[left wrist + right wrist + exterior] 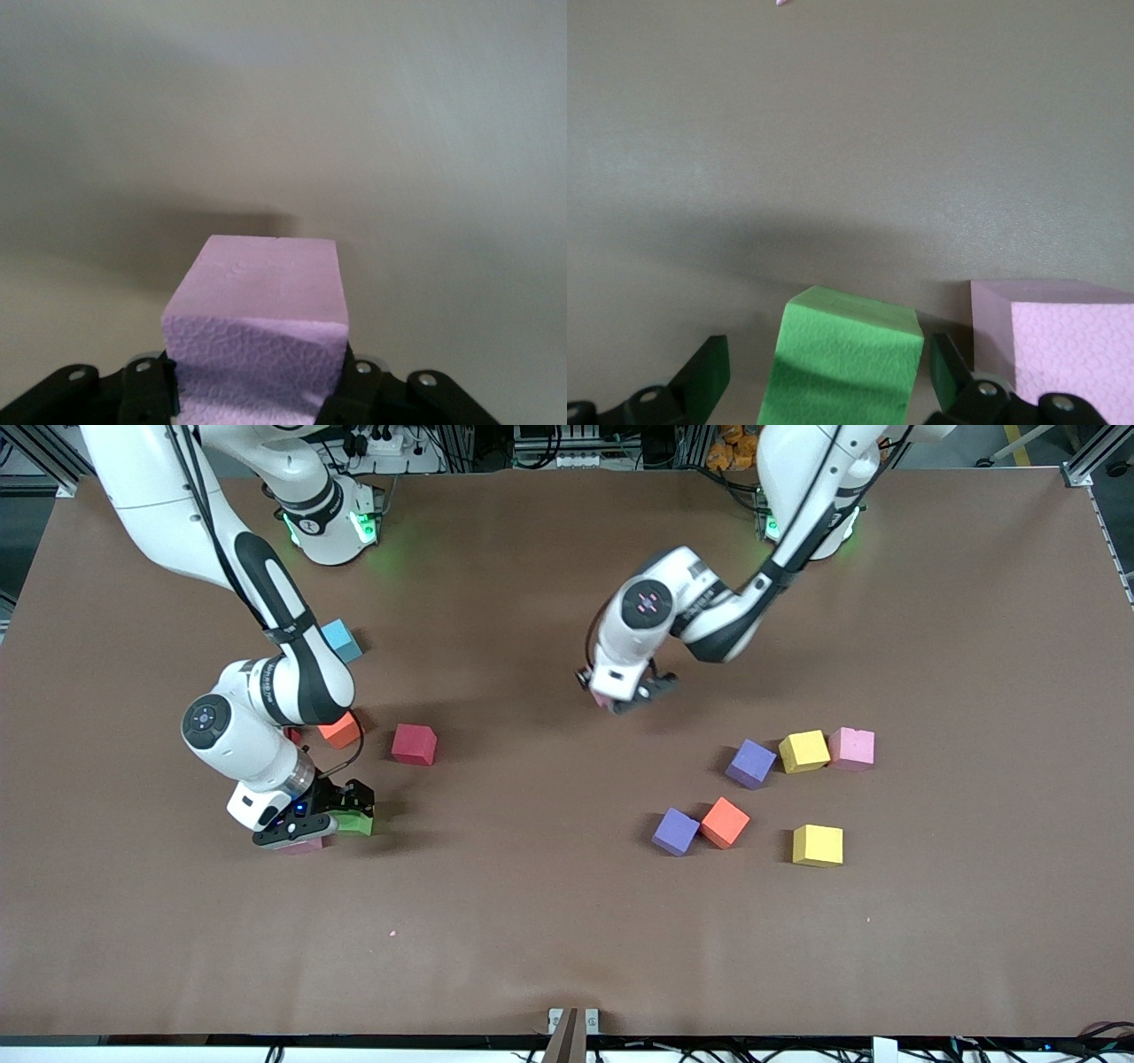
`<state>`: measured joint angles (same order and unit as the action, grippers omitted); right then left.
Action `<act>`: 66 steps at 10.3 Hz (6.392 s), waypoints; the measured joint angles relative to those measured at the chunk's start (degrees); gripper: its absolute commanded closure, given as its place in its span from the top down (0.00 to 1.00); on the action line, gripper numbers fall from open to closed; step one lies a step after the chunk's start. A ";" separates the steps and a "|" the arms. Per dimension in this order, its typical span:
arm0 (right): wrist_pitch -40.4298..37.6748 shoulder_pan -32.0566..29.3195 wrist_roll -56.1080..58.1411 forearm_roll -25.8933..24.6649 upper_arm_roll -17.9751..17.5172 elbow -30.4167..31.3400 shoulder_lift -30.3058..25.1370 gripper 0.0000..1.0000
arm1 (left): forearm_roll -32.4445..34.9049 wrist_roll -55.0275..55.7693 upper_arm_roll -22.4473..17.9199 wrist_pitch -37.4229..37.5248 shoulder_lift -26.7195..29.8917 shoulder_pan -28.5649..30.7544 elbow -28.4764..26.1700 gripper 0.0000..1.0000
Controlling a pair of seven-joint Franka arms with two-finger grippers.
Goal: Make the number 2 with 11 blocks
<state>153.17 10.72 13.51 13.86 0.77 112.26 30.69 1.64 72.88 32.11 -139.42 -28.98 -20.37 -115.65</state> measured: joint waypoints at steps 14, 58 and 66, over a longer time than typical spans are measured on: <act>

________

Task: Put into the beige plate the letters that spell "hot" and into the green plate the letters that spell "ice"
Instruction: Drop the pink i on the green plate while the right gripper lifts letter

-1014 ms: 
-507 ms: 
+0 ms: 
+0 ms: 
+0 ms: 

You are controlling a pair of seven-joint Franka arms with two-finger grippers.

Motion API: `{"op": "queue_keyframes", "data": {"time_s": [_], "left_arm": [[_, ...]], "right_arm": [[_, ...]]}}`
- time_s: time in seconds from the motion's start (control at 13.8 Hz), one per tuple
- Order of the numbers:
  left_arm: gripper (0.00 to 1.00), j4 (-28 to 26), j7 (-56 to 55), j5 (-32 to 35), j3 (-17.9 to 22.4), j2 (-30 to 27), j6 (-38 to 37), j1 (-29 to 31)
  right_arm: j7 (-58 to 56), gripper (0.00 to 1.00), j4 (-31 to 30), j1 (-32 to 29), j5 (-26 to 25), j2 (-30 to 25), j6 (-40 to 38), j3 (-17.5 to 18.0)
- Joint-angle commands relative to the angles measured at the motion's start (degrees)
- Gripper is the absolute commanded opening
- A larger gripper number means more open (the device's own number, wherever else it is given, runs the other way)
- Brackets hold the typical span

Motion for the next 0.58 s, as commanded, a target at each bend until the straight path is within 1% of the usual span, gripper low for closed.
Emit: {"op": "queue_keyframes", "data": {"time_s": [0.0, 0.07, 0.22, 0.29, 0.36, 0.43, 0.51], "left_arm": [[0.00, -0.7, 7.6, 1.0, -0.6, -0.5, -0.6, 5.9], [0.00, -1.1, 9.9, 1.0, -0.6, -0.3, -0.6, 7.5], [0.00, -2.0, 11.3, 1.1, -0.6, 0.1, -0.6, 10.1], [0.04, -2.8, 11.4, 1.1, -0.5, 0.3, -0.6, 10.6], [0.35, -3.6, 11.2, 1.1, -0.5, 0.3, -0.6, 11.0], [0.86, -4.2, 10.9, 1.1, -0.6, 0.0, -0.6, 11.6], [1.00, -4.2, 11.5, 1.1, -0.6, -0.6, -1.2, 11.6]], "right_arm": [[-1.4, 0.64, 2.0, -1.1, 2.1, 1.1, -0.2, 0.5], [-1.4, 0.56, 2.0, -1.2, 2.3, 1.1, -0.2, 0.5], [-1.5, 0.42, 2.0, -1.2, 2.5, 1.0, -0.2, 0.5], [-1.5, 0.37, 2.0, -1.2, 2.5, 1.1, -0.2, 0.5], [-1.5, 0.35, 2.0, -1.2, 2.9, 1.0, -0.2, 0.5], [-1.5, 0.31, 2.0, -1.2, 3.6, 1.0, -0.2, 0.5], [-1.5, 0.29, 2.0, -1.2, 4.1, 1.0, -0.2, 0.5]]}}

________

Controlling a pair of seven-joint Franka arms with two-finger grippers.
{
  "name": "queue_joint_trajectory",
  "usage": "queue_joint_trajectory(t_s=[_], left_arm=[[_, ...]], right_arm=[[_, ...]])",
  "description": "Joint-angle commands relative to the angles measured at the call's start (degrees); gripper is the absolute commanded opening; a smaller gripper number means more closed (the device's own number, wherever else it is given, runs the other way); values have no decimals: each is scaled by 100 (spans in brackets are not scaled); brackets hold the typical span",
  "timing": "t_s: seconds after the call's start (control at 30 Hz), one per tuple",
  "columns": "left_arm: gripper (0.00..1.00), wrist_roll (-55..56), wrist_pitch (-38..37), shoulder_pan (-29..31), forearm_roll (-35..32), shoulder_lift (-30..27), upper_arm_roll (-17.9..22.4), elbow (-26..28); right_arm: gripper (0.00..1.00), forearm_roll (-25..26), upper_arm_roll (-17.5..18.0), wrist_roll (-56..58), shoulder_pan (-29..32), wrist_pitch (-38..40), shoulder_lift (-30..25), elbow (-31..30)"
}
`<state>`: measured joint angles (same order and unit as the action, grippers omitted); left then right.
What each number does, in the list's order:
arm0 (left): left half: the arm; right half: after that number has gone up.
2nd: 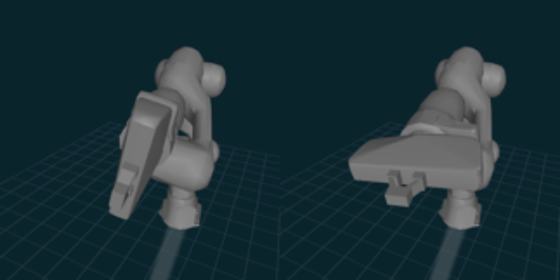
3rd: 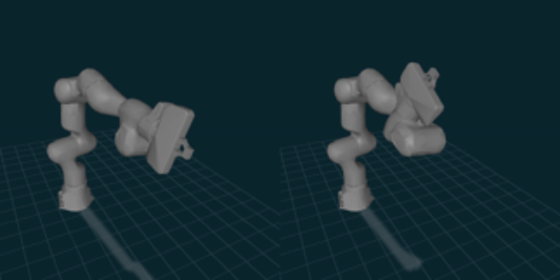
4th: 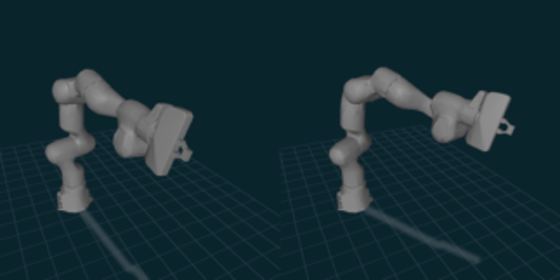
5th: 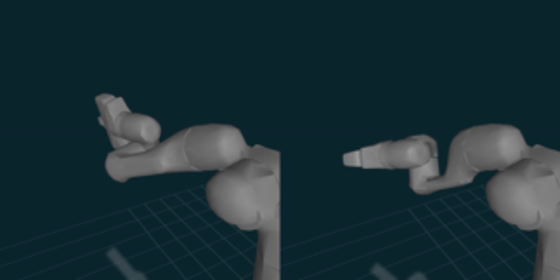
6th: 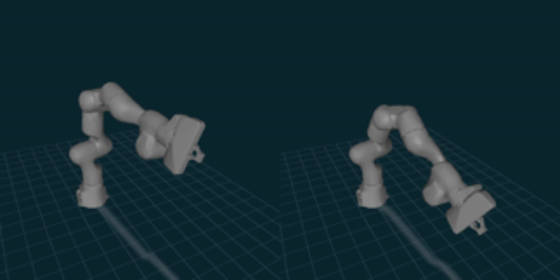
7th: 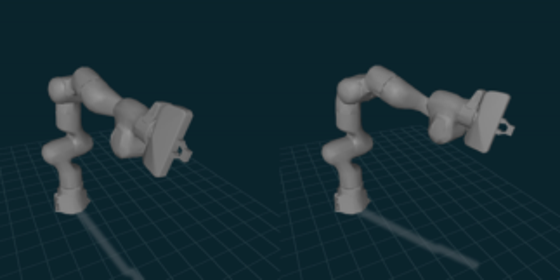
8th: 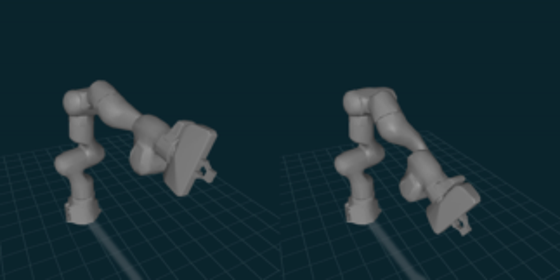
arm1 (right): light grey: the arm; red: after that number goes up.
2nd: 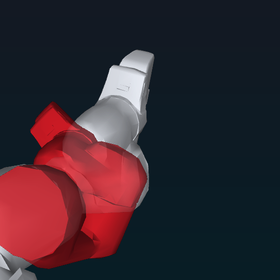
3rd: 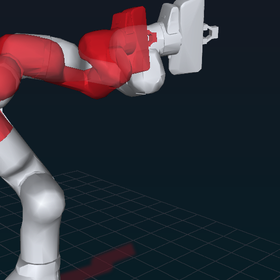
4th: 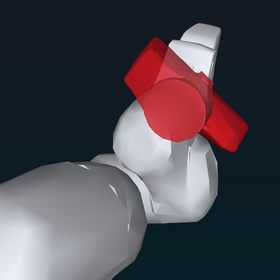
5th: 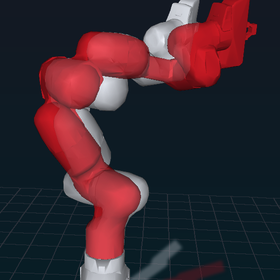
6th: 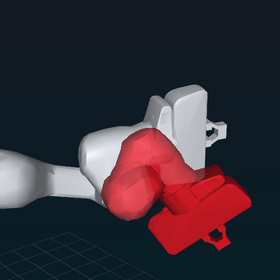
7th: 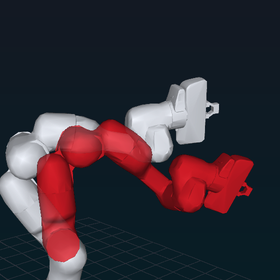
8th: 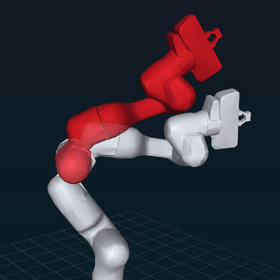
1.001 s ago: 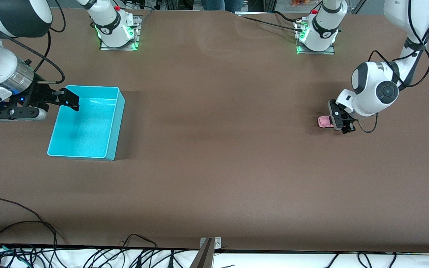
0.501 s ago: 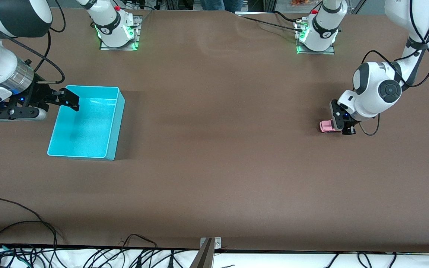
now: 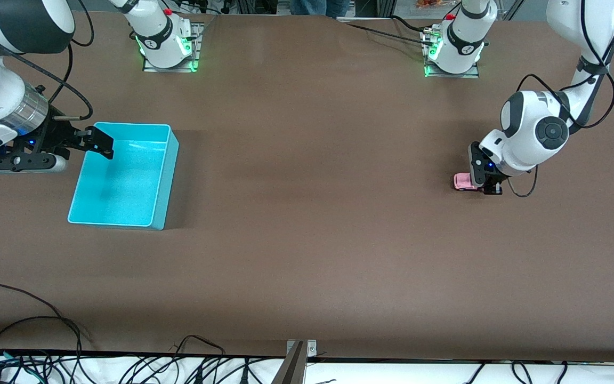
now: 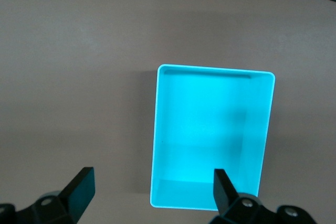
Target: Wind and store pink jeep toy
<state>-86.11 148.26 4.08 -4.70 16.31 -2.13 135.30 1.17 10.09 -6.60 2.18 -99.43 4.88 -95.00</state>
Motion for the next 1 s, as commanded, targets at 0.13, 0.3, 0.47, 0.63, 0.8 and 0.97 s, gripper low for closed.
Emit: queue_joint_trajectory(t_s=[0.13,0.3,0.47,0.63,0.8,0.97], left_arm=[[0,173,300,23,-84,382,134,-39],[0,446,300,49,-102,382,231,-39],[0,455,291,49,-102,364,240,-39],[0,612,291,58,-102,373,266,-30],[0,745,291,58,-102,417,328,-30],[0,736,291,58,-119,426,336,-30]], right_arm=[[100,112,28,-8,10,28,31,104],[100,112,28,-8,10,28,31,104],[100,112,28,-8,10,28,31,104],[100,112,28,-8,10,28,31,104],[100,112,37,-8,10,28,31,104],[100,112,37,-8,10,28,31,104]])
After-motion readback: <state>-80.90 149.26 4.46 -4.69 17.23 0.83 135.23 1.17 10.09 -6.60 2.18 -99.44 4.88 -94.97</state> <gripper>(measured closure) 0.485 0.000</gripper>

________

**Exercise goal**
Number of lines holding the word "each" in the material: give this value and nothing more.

**Completed task**
3